Anoop Gupta, a distinguished engineer with Microsoft Research (MSR), which co-developed the Kinect, announced the availability of the beta SDK for download via a webcast on the company’s Channel 9 Web channel for developers.

“The SDK is now available to reveal the power of Kinect for Windows [making] your body the controller,” Gupta said.

Included in the SDK are drivers and application programming interfaces (API), as well as device interfaces, more than a hundred pages of documentation, sample code, and additional resources.

“The SDK [provides] access to raw data streams from the [Kinect’s] depth sensor, color camera sensor, and four-element microphone array, [as well as] skeletal tracking — the capability to track the skeleton image of one or two people moving within the Kinect field of view … to create gesture-driven applications,” according to Microsoft statements.

Kinect, which provides sensors for processing gestural and other movement data in three-dimensions in order to enable multiple players to control Xbox 360 games without the need for a handheld controller, debuted last fall and was an immediate hit with consumers.

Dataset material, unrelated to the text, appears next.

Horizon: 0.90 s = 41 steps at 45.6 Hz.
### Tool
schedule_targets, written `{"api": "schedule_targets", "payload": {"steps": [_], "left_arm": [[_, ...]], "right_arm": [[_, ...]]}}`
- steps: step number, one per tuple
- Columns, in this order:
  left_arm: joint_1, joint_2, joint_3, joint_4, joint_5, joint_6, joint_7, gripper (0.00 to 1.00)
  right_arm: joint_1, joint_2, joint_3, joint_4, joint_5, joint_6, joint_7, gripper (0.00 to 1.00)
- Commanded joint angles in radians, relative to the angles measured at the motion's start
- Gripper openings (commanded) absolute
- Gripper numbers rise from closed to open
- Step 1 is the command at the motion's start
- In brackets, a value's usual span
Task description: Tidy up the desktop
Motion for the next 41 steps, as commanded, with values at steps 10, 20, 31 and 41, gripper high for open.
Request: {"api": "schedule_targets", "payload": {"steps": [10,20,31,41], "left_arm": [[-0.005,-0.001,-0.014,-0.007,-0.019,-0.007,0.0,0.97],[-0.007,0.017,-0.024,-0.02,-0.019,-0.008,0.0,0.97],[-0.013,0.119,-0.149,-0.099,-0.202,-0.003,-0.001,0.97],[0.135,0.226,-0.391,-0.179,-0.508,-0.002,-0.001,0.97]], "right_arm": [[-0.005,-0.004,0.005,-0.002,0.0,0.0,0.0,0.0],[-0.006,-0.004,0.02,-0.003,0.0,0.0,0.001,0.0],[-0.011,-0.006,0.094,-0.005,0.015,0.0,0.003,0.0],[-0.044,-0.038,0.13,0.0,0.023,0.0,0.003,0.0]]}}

During the holiday shopping season, the company claimed to have sold more than eight million units in its first 60 days on the market.

However, developers soon saw possibilities for other Kinect uses, including in surgical applications.

In fact, Microsoft, early on, said it would provide links between Kinect and Microsoft Lync, the company’s unified communications server.

In February, Microsoft officials said they were working on a “noncommercial” SDK for university and other not-for-profit developers with the plan to release it this spring.

Indeed, while the current beta SDK is for noncommercial use only, at some point Microsoft has the “intent” to make a commercial version available, Gupta said.